Why Global Warming Will Be Far Worse, Far Sooner, Than Forecasts Predict

The International Panel on Climate Change's Fifth Assessment Report on global warming - dubbed AR5 - is due out in 2014, but information is leaking out already, and once again, it is likely to be outdated on the day it's released.

The International Panel on Climate Change's Fifth Assessment Report on global warming - dubbed AR5 - is due out in 2014, but information is leaking out already, and once again, it is likely to be outdated on the day it's released.

Worse, it will substantially understate both the rate and pace of warming, and it's consequences. Here's why.

Outdated on day of release: The IPCC process virtually assures that all the research used in the report will be several years old. Since it only uses peer reviewed work and a consensus process, it has a long lead-time and a least common denominator data set. The latest research and any research that challenges established theory is left on the cutting room floor.

For example, in the AR 4 - released in 2007 -- the IPCC forecast sea level rise to be, at most, 59 centimeters. Conventional wisdom up to that time suggested that continental ice sheets took thousands of years to melt. But well before that report was issued, research had revealed that dynamic forces were causing these ice sheets to melt much faster. As a result, even as the AR4 was being released, some researchers were forecasting sea level increases of as much as 3 meters - nearly 5 times the worst-case AR4 estimate.

These excessively conservative forecasts are baked into the IPCC process. In fact, some suggest that's the point of the IPCC - to take control of the scientific debate out of the hands of scientists and turn it over to governments.

Ignoring known feedbacks: But that's only part of the reason the IPCC reports have been out-of-date-on-date-of-issue: for the most part, they still ignore the effects of positive feedbacks on warming.

For example, the AR 5 will not consider the potential warming from methane released from melting permafrost and volatizing clathrates. Yet we know this could add more than 2F to projected warming by 2100.

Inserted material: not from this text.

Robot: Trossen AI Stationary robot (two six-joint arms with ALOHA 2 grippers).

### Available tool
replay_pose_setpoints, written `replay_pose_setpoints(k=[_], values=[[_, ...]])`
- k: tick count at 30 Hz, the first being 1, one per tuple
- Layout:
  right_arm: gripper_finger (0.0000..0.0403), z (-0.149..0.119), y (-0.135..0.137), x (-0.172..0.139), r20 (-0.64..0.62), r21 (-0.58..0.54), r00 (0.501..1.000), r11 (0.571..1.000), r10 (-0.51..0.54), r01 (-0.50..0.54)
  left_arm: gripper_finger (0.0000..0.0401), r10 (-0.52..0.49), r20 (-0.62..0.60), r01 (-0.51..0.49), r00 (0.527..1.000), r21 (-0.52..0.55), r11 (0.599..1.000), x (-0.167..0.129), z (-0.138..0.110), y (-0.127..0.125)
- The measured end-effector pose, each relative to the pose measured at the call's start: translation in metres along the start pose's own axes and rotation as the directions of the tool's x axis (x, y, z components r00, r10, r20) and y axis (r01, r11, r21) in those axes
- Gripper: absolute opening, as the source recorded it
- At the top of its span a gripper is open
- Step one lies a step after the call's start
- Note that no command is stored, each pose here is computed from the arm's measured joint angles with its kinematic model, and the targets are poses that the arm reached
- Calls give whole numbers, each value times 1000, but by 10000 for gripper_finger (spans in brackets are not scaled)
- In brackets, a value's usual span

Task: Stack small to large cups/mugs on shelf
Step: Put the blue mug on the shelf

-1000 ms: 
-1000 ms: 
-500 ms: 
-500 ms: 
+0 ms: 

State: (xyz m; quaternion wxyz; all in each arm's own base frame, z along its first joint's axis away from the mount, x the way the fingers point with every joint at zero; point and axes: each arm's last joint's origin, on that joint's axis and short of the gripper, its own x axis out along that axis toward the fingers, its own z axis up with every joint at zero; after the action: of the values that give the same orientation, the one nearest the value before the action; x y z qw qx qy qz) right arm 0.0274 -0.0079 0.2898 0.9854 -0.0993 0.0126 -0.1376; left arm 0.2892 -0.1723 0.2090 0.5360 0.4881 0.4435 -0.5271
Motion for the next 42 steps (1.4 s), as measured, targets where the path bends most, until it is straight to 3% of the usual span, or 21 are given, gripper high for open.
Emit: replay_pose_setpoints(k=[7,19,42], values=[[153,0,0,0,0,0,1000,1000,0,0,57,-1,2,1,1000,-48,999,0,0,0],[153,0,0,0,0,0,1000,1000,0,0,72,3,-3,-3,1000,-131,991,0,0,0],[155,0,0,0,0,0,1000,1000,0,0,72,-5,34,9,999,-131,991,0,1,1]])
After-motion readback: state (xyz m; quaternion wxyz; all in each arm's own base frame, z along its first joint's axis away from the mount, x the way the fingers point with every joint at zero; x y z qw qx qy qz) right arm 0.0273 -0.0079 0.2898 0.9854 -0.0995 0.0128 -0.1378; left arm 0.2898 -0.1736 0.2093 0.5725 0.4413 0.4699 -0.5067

Indeed, when we look at the geologic record, we see sea level increases, extinctions and climate shifts that are at or beyond our most extreme predictions from models. The amount of carbon causing these geologic events was comparable to what we're releasing now, but we're releasing it far faster than occurred in even the worst of these ancient warmings.

In short, empirical evidence suggests today's worst-case scenarios are tomorrow's most-likely outcomes. The same is true when we do ex-ante analysis of modeling done in the early stages of climate research. Today's reality goes well beyond even the most dire past predictions.

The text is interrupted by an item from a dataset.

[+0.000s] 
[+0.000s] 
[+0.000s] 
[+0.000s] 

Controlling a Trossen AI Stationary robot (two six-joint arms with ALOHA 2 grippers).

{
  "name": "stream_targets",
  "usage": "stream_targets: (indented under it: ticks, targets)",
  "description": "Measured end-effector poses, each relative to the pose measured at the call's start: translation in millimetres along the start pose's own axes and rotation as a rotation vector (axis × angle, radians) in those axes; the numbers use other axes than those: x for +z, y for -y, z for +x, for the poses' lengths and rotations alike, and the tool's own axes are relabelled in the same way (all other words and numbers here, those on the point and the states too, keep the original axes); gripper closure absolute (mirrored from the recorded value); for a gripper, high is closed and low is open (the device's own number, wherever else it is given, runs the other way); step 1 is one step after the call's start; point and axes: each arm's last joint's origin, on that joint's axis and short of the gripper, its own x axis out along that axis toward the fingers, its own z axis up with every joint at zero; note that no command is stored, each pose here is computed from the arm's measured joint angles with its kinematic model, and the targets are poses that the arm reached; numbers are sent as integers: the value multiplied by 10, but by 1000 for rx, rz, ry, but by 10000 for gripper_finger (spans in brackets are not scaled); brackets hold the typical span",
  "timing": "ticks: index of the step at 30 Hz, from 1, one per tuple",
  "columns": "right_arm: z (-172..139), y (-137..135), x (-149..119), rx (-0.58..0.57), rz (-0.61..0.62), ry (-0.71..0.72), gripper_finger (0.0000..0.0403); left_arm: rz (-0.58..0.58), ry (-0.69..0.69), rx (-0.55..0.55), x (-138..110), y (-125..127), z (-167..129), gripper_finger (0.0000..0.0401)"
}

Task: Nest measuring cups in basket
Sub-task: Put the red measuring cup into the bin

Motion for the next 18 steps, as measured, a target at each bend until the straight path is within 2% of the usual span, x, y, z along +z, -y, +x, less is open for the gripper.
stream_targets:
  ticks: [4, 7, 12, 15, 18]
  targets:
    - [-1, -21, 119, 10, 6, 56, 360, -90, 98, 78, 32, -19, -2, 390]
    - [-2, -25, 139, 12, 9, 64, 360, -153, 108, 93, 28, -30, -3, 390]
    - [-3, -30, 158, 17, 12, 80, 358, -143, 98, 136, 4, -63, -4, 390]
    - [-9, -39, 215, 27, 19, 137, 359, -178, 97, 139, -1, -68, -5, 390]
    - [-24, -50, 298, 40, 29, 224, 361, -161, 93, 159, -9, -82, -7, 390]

Feedbacks probably explain why.

There are at least 12 significant feedbacks that will have a substantial effect on the rate and pace of warming. Yet feedbacks are often too complex to fully characterize, let alone model. Yet their effects are serious. For example just 3 of these feedbacks could add as much as 4.5 degrees to the warming forecasts for 2100.

The first is a result of decreases in sulfur aerosols from phytoplankton, as the seas become more acidic and these critters begin to die off. Sulfur aerosols are known to moderate solar gain and mitigate global warming. This could increase warming by close to 1F by 2100.

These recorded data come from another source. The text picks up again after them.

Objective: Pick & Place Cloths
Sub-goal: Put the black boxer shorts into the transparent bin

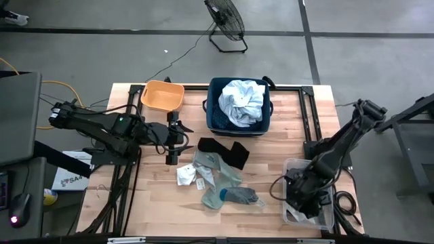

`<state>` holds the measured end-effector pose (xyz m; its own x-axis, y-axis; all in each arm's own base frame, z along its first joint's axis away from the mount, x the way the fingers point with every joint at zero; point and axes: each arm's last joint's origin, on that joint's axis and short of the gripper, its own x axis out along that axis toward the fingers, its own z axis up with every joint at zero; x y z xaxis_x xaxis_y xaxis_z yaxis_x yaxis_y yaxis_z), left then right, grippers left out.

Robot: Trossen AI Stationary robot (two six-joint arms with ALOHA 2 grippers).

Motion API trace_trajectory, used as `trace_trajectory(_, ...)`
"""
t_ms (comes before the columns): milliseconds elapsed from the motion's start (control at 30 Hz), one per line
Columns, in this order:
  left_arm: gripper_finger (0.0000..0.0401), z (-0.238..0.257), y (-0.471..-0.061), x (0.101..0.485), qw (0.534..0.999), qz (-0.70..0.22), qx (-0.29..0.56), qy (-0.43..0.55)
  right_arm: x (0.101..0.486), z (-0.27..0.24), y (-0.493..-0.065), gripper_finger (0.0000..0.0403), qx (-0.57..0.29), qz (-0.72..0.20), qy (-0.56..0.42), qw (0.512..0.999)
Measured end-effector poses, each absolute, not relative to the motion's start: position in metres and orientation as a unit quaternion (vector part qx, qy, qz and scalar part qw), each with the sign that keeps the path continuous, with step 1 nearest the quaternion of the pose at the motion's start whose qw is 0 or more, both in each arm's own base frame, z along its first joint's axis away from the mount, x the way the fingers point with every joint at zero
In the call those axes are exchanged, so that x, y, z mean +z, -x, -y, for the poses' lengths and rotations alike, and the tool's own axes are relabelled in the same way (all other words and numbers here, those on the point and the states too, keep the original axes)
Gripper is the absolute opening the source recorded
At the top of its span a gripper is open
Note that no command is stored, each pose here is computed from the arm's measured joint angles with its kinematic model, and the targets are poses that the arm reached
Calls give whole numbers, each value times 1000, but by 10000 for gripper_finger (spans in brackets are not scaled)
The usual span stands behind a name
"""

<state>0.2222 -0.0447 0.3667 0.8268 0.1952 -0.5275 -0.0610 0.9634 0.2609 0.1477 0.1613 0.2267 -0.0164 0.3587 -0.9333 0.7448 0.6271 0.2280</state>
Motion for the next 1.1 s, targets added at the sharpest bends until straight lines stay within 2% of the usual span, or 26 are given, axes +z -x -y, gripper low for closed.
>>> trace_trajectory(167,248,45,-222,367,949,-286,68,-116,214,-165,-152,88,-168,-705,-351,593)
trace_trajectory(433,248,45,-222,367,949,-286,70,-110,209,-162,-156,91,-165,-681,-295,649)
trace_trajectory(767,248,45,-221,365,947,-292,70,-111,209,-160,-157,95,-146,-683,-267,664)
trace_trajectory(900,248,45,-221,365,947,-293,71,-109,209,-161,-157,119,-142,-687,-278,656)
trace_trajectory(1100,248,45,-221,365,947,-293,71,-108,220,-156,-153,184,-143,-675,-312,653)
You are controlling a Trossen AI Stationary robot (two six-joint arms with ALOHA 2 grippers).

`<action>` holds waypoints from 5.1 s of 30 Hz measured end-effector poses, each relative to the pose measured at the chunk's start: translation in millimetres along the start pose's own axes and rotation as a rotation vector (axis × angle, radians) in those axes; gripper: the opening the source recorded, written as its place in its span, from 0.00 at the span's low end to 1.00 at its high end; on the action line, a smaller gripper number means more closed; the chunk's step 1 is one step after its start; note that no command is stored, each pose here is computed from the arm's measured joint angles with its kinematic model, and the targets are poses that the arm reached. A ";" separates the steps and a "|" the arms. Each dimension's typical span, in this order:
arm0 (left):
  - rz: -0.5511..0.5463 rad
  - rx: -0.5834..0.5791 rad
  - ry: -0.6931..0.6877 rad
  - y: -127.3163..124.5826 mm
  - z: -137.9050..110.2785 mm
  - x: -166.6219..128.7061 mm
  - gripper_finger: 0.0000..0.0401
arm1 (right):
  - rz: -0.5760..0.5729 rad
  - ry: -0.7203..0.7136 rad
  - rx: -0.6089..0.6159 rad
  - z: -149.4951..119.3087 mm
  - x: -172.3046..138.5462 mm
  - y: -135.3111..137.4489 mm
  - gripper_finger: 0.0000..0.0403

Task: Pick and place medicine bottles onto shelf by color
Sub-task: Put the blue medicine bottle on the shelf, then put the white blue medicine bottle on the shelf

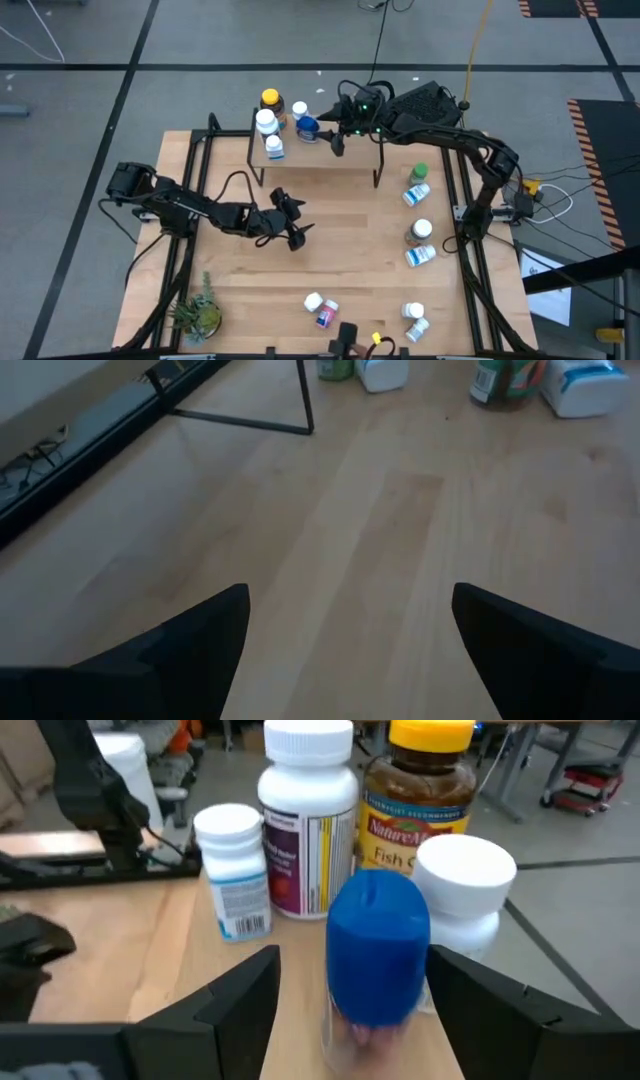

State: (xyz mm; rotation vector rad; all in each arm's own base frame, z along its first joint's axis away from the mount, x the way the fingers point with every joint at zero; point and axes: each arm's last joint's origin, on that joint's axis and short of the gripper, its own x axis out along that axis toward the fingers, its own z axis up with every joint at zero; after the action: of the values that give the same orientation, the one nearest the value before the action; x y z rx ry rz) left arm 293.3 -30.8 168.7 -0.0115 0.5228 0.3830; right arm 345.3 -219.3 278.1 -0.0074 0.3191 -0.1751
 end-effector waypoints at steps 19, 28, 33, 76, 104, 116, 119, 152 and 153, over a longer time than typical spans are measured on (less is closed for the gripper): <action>-0.008 -0.028 0.015 -2.6 -2.2 -1.5 0.88 | -0.070 0.044 -0.015 -5.9 3.1 -2.8 0.27; -0.010 -0.026 0.015 -3.4 -2.4 -1.8 0.88 | -0.123 0.045 -0.031 -15.9 16.1 -5.7 0.16; -0.007 -0.015 0.028 -3.0 -3.7 -1.8 0.88 | -0.150 0.037 -0.042 -13.1 14.2 -6.3 0.15; -0.038 0.023 -0.042 -13.8 1.3 -7.0 0.88 | 0.243 -0.195 -0.206 -83.5 -59.2 207.7 0.15; -0.282 -0.119 -0.070 -52.7 -25.0 2.5 0.88 | 0.380 -0.102 0.029 -90.8 -70.2 256.2 0.15; -0.735 0.200 -0.193 -138.1 -32.3 -49.9 0.88 | 0.315 -0.118 -0.026 -92.9 -79.8 280.8 0.15; -0.673 0.214 -0.192 -141.7 -37.0 -55.1 0.88 | 0.303 -0.143 -0.027 -90.2 -78.5 277.1 0.15; -0.455 0.130 0.122 -162.0 -35.0 -29.7 0.87 | 0.277 -0.115 -0.045 -92.3 -74.6 268.4 0.15; -0.447 0.113 0.128 -159.7 -31.5 -31.0 0.87 | 0.276 -0.115 -0.045 -92.3 -74.6 268.3 0.15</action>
State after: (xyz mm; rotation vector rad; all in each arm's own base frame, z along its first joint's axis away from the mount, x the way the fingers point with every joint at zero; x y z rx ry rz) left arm 310.7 -193.5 142.8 -0.0433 0.6497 -0.0852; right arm 292.4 59.6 204.3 -0.0176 0.2067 0.1060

Extreme weather events could add another 1.5 F since they effect the Earth's ability to sequester human emissions and in some cases increase those emissions directly.

Add these to the 2 F expected from methane releases - a conservative number if one compares the results of similar events in the geologic record - and these 3 feedbacks alone could add 4.5 F to our worst-case projections for 2100.

And of course, warming doesn't simply stop in 2100, merely because we stop modeling beyond that. It continues and accelerates, and, unchecked, becomes self-reinforcing and irreversible. We're already locked into thousands of years of sea level rise from the carbon we've put into the system to date.

Using Nuance to misinform: To the untrained or uncritical eye - which is to say most of the press which has been gutting cutting back on environmental coverage -- the IPCC's AR5 report could also be seen to reinforce the idea that global warming is "slowing down" or "stopped."

The AR5 notes an "observed reduction in surface warming." The key word here is surface warming. The reality is, at the moment, because of oscillations in the Pacific, more heat is being absorbed by deeper ocean layers. The oceans account for about 93% of all warming, so a slow down in the rate of surface warming is relatively insignificant. On net, the Earth is still warming and, if anything, the rate of warming has accelerated.

But deniers will be seizing on that phrase and trumpeting it all over their anti-science networks. And credulous reporters will repeat it endlessly to be "balanced" and to "cover the controversy."

Meanwhile, in the real world, the Earth will continue to hurtle toward a rendezvous with pre-historic tragedies like the Paleocene-Eocene Thermal Maximum.

Bottom line: The future we're fashioning is completely incompatible with the civilization we've built, and the IPCC slow-walks , understates and outright ignores much of the science that screams at us to do something about it.